カップルゲーム
@-koukou-
プロローグ
男女がある部屋で座り込んでいる。その部屋は、真っ白でスピーカーが一つ取り付けられていた。照明は見当たらないが、部屋は明るく、壁はよく磨かれているのか汚れ一つない。男女は疲れ切ったような顔をしていて、息が荒い。やがて、スピーカーから声が聞こえてきた。

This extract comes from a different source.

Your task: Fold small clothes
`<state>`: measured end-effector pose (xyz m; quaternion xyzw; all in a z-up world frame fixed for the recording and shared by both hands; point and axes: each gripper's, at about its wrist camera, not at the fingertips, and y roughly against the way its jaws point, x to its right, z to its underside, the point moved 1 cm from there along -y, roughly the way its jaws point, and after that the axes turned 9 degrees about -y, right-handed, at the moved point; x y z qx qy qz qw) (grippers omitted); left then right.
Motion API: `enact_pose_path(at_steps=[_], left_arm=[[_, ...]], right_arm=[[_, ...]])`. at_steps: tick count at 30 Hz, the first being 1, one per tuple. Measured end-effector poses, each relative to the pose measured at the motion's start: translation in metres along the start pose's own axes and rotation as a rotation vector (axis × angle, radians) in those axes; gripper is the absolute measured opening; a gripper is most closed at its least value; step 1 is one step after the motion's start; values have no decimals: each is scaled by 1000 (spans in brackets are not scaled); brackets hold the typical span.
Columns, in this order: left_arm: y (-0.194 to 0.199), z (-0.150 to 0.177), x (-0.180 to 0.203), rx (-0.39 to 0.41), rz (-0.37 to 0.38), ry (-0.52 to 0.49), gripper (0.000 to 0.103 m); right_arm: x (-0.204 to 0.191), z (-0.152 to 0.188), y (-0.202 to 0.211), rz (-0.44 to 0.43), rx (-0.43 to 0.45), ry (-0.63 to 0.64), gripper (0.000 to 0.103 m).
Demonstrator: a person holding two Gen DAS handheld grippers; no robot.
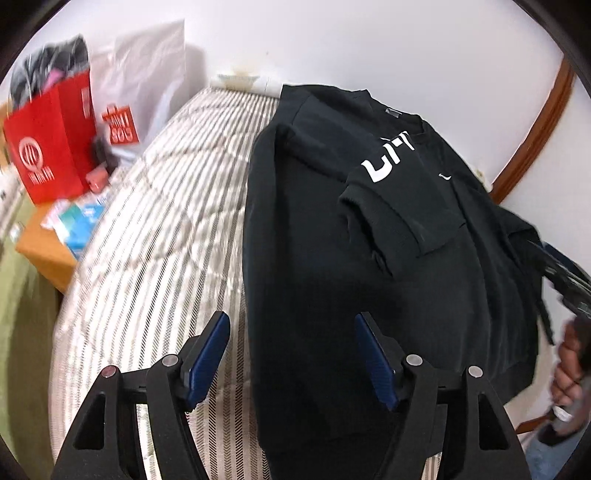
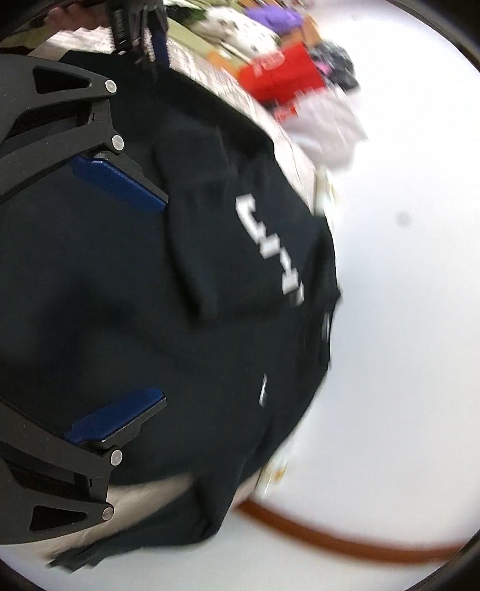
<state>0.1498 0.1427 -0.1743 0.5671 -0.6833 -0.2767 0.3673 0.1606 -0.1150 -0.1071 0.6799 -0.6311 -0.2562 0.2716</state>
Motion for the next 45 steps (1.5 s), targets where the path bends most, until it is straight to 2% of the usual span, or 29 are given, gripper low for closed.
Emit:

「どうします?次のゲームも挑戦しますか?それとも…棄権、しますか?」
スピーカーから聞こえてきた質問に男は即答する。
「き、棄権するに決まっている!こんなゲーム、もうやめだ」
「棄権すればどうなるか、覚えてますね」
男は頷いた。
「そちらの女性はどうですか」
今まで黙っていた女が顔を上げ、口をひらく。
「私はどちらでもいいわ。彼が言い出したんだし、私には関係ないから」
「分かりました。では棄権を許可します」
スピーカーからそう聞こえた。その数秒後、男の目の前で座っていた女が大きな音とともに消えた。えっ?と男が素っ頓狂な声を出す。
「な、なんで彼女が?おい!なんでだよ!答えろ!おい!」
男が叫ぶ。声は部屋中にうるさいほど響いている。
「ゲームオーバー!残念、ゲームクリアならず」
スピーカーから聞こえてくる明るい声と、男のすすり泣く声だけが、部屋に響いて、やがて消えた。